TASK DIRECTIONS :: Write out all the material verbatim, line by line.

PROVIDED MATERIAL ::
==================================================

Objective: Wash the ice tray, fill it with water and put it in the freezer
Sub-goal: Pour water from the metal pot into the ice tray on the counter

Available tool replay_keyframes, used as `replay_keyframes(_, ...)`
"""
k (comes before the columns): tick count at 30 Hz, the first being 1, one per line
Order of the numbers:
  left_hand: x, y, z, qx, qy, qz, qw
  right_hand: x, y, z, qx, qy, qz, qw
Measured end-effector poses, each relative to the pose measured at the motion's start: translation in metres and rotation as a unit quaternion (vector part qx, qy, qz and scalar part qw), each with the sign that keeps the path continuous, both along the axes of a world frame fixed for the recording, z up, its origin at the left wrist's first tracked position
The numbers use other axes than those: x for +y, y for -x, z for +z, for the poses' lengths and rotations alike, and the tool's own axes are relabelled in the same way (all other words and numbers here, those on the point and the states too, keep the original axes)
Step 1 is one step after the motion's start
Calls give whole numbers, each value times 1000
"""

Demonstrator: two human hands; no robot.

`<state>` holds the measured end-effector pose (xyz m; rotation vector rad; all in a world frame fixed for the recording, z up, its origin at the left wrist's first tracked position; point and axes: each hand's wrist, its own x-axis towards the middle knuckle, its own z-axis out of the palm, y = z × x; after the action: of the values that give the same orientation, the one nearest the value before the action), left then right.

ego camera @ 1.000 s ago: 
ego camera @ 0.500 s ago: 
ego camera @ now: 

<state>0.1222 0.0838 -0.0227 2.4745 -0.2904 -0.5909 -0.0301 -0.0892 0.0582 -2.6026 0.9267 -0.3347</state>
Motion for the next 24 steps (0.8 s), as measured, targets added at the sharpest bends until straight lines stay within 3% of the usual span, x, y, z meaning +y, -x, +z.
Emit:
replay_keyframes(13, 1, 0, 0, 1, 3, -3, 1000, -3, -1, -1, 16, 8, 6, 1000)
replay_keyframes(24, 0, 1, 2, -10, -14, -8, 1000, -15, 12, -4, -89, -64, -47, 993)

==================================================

ANSWER TO THIS EXERCISE ::
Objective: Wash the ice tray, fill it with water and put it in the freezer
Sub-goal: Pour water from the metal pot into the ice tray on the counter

Available tool replay_keyframes, used as `replay_keyframes(_, ...)`
"""
k (comes before the columns): tick count at 30 Hz, the first being 1, one per line
Order of the numbers:
  left_hand: x, y, z, qx, qy, qz, qw
  right_hand: x, y, z, qx, qy, qz, qw
Measured end-effector poses, each relative to the pose measured at the motion's start: translation in metres and rotation as a unit quaternion (vector part qx, qy, qz and scalar part qw), each with the sign that keeps the path continuous, both along the axes of a world frame fixed for the recording, z up, its origin at the left wrist's first tracked position
The numbers use other axes than those: x for +y, y for -x, z for +z, for the poses' lengths and rotations alike, and the tool's own axes are relabelled in the same way (all other words and numbers here, those on the point and the states too, keep the original axes)
Step 1 is one step after the motion's start
Calls give whole numbers, each value times 1000
"""

Demonstrator: two human hands; no robot.

`<state>` holds the measured end-effector pose (xyz m; rotation vector rad; all in a world frame fixed for the recording, z up, its origin at the left wrist's first tracked position; point and axes: each hand's wrist, its own x-axis towards the middle knuckle, its own z-axis out of the palm, y = z × x; after the action: of the values that give the same orientation, the one nearest the value before the action), left then right.

ego camera @ 1.000 s ago: 
ego camera @ 0.500 s ago: 
ego camera @ now: 

<state>0.1222 0.0838 -0.0227 2.4745 -0.2904 -0.5909 -0.0301 -0.0892 0.0582 -2.6026 0.9267 -0.3347</state>
Motion for the next 24 steps (0.8 s), as measured, targets added at the sharpest bends until straight lines stay within 3% of the usual span, x, y, z meaning +y, -x, +z.
Emit:
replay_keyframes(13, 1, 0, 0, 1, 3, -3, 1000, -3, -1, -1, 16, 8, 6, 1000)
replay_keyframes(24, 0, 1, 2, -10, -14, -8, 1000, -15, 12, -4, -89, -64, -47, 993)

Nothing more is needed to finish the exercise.